En 1954 Leitz dio una vuelta de tuerca y lanzó la M3, una cámara provista de montura de bayoneta. El nuevo sistema M, auténtico prodigio del diseño por su gran flexibilidad funcional y sencillez, fue adoptado inmediatamente por los sucesores de aquellos primeros pioneros del fotoperiodismo. Larry Burrows, el chico del laboratorio de Life que había positivado fotos del mismísimo Capa, pateó las selvas de Vietnam con una M3 al pecho. Con ella moriría en 1971 cuando el helicóptero en el que viajaban fue derribado en Laos en plena Operación Lan Som 719. Había dejado para la historia una de las visiones más críticas, duras y despiadadas de la guerra de Vietnam. Sebastiao Salgado, en 1991, embadurnando de petróleo su Leica M 6, mientras fotografiaba a un grupo de bomberos canadienses que intentaban apagar los pozos petrolíferos explosionados por los soldados de Sadam Husein en el yacimiento de Burhan en Kuwait.

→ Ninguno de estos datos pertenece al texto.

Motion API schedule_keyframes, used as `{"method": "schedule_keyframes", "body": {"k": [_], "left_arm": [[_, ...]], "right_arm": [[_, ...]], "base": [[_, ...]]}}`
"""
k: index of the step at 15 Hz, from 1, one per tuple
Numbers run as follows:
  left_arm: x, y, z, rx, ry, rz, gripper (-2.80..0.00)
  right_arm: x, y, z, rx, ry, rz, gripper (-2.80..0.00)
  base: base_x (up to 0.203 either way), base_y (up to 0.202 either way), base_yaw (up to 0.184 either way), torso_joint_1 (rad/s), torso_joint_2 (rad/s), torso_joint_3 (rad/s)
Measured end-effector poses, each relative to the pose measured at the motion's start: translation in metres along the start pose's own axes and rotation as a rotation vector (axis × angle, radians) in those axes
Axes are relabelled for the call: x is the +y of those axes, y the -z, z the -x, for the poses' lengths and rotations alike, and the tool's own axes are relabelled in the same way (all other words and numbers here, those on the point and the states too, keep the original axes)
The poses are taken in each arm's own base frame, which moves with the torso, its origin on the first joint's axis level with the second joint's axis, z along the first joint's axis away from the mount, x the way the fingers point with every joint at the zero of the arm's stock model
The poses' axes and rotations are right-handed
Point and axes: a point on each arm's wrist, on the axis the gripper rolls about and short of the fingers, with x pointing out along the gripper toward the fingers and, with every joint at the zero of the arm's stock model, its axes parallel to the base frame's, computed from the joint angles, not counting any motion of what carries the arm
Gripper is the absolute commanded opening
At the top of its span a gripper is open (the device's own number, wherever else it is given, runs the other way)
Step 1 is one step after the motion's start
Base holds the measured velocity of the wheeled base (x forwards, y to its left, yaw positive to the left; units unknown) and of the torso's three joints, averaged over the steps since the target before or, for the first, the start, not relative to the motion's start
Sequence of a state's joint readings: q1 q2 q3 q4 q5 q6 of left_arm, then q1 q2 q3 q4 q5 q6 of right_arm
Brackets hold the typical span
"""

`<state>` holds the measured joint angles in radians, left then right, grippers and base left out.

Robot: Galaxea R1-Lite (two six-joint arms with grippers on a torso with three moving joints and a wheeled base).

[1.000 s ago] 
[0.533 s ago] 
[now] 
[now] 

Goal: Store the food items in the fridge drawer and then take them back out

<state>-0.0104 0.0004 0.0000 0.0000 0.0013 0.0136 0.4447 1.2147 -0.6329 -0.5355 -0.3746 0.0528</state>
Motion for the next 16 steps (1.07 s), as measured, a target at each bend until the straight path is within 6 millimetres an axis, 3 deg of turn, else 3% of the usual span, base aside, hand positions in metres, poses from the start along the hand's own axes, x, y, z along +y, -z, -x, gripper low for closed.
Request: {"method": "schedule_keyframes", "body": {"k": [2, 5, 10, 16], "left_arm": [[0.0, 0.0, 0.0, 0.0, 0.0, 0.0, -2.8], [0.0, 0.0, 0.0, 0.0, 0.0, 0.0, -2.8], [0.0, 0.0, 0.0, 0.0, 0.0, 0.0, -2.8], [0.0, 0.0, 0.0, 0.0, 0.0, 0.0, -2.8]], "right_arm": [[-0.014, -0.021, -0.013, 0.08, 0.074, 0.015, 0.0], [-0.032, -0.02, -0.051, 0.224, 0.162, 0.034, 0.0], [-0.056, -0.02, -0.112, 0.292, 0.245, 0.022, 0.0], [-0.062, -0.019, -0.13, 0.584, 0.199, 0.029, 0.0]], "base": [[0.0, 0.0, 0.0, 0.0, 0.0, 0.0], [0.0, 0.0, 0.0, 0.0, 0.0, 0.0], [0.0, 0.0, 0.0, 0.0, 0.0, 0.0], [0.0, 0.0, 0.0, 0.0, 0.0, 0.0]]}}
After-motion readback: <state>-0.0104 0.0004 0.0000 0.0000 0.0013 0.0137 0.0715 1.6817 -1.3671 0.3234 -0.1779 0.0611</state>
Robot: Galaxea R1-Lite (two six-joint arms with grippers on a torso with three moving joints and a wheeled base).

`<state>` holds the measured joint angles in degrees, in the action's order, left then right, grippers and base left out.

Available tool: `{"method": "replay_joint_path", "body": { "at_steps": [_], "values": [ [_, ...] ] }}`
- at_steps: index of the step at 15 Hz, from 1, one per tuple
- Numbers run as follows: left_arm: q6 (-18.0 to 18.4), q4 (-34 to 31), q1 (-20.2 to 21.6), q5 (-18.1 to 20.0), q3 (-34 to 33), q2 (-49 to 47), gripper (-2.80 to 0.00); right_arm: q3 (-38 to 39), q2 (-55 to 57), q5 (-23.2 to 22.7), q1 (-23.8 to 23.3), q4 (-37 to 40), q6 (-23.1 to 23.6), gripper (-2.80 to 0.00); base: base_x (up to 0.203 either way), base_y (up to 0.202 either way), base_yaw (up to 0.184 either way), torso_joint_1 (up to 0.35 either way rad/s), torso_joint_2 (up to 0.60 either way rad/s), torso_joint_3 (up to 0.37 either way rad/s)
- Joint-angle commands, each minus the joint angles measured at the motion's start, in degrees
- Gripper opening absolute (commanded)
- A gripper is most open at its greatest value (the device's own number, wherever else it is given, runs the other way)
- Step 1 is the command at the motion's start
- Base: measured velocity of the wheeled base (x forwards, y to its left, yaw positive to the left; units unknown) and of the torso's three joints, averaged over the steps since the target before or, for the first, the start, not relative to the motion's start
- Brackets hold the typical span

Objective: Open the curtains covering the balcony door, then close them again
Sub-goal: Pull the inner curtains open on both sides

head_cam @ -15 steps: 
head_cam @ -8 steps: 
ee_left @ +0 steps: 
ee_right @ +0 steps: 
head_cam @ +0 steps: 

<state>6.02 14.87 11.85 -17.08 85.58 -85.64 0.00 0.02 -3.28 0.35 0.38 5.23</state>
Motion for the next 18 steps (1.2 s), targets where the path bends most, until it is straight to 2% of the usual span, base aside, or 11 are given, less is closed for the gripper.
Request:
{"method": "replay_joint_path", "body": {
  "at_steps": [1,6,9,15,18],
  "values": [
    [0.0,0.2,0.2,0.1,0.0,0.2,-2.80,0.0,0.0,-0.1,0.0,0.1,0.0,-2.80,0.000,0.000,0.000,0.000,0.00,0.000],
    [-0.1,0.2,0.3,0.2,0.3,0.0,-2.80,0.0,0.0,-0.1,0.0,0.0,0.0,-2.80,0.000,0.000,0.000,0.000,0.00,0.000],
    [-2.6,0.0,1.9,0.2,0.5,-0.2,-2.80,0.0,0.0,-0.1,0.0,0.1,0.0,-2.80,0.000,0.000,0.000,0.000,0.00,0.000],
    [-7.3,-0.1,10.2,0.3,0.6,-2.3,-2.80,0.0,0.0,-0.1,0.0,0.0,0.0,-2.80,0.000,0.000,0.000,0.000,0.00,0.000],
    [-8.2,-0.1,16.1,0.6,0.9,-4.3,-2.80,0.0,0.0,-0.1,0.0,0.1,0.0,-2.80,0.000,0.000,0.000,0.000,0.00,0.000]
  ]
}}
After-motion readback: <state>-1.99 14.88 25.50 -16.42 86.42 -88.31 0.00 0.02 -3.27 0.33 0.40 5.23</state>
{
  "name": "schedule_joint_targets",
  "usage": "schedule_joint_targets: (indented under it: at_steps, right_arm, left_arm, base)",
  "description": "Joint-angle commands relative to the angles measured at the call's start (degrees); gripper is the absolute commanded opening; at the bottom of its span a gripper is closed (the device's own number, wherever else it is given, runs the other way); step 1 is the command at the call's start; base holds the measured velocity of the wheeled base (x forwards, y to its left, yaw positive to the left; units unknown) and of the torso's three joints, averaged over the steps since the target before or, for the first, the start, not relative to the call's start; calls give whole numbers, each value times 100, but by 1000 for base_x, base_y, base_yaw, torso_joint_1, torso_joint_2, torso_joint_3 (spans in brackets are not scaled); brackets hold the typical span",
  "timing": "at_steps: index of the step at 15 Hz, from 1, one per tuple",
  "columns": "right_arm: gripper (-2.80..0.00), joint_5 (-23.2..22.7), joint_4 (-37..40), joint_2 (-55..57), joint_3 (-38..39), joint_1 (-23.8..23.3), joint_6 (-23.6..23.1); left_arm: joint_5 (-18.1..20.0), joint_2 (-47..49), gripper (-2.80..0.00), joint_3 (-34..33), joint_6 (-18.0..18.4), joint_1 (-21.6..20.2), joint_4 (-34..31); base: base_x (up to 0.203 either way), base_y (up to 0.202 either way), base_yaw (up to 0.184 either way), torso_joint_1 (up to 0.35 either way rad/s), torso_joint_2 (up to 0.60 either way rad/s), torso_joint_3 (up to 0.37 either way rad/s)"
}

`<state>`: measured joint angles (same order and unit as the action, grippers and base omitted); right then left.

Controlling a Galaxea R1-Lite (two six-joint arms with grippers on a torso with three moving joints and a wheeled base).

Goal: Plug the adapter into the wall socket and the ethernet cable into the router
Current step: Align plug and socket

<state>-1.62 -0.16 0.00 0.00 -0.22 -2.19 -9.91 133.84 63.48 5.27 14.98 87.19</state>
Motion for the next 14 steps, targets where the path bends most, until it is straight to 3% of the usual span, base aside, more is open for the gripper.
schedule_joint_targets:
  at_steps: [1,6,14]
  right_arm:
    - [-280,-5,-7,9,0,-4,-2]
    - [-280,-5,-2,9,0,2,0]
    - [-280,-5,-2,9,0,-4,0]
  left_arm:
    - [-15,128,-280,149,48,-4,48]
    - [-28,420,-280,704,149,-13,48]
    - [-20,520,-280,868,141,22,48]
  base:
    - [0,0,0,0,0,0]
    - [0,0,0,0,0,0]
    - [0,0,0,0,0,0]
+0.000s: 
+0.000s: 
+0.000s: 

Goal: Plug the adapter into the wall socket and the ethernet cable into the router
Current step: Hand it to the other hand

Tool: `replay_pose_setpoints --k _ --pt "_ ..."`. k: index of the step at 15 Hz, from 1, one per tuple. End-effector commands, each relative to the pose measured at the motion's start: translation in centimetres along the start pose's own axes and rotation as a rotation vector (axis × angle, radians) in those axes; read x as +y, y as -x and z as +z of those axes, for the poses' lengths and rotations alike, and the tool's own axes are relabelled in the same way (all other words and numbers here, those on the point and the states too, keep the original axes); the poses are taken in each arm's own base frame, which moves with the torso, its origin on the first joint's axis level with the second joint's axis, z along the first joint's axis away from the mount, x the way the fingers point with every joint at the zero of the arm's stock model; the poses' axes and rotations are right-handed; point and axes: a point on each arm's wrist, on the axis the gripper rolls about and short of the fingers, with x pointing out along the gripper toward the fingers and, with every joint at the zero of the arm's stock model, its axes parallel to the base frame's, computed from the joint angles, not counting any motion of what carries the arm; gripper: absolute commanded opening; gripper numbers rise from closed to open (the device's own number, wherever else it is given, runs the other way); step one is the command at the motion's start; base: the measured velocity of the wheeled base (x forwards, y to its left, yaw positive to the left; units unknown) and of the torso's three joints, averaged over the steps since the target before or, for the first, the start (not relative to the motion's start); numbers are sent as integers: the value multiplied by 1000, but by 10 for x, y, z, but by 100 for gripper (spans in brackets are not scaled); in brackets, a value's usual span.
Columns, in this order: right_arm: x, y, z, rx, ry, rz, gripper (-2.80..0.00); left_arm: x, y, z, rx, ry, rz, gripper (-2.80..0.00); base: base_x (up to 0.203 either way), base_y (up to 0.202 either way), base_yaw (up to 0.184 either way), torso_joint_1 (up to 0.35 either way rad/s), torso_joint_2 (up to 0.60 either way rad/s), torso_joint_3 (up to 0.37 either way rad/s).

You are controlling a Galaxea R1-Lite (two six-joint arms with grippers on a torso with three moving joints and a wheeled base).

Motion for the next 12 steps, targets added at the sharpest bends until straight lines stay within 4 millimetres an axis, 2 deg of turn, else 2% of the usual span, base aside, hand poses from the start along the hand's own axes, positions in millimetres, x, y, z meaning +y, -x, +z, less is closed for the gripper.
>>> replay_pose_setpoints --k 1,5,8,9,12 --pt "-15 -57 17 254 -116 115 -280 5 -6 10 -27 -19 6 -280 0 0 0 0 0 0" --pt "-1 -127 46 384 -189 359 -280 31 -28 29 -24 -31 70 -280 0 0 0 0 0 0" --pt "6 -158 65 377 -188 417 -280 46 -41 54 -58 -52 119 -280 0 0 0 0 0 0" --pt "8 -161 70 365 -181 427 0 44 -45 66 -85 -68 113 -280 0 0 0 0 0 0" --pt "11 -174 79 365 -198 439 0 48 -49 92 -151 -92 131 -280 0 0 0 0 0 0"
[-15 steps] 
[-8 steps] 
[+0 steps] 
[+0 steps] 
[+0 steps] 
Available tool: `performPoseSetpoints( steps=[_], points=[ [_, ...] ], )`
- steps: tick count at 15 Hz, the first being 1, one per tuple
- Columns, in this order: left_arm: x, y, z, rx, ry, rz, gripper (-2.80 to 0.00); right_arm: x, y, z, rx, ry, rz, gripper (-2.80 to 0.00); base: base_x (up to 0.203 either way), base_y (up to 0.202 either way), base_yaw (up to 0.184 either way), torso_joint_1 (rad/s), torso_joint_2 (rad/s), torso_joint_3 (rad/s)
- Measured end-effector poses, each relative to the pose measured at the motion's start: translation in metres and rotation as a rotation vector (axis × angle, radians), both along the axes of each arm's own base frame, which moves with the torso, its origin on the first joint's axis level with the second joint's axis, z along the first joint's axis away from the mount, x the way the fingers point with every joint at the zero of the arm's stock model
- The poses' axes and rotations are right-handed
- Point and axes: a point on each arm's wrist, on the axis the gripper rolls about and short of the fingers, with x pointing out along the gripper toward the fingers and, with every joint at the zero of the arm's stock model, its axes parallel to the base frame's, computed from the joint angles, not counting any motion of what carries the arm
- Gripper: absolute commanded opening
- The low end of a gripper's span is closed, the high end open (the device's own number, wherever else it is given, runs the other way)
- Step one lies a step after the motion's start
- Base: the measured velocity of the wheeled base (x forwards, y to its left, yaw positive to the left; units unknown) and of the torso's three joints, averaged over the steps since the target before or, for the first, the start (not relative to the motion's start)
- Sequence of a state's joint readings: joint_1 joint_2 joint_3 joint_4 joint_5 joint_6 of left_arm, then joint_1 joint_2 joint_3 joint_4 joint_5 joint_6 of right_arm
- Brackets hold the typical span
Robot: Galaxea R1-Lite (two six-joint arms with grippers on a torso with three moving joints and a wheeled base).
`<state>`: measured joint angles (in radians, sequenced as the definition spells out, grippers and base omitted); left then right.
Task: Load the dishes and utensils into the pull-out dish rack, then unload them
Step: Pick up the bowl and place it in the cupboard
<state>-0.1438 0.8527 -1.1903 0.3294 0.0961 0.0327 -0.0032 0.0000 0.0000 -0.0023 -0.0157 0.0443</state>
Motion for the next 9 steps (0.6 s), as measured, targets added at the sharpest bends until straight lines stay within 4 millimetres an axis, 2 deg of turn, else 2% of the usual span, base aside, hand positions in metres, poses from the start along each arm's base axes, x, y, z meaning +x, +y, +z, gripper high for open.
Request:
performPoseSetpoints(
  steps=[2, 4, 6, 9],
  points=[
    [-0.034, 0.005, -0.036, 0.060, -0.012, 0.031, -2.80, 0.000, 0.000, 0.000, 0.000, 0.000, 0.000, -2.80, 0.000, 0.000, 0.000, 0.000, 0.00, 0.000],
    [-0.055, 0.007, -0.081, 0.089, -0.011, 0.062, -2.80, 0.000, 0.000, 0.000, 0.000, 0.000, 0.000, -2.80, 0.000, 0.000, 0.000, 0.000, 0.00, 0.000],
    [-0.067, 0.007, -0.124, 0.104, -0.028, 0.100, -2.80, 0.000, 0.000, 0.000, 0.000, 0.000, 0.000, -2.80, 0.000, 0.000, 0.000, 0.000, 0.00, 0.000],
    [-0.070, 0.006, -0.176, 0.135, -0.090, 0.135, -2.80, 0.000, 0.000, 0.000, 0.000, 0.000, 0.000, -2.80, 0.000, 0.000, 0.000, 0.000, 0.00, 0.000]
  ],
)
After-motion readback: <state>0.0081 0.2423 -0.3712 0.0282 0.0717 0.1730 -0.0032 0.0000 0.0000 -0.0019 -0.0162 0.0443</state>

Sucesión de fotografías icónicas captadas con una Leica por muchos de los mejores fotógrafos del mundo, definiendo momentos clave en la historia del hombre contemporáneo. Hoy Leica sigue siendo Leica, manteniendo el mismo espíritu de su creación, sorteando los escollos de las nuevas tendencias, manteniendo una producción paralela de cámaras de negativo con sus hermanas de formato digital. Plasticidad, profundidad, redondez, ambas generaciones de cámaras unidas en el empeño. Cartier-Bresson experimentaba una especie de swing perfecto cuando se echaba el visor a la cara, ágil, silencioso, amable, relación muy bien avenida entre cámara y fotógrafo. En una ocasión le preguntaron qué opinaba sobre la Leica, el maestro dijo que podía ser un gran beso muy cálido y que también podía ser disparo de revólver, o un diván de psicoanalista. Con la Leica se puede hacer cualquier cosa. Coincidiría con las palabras proféticas de Oskar Barnack, negativos pequeños, imágenes grandes.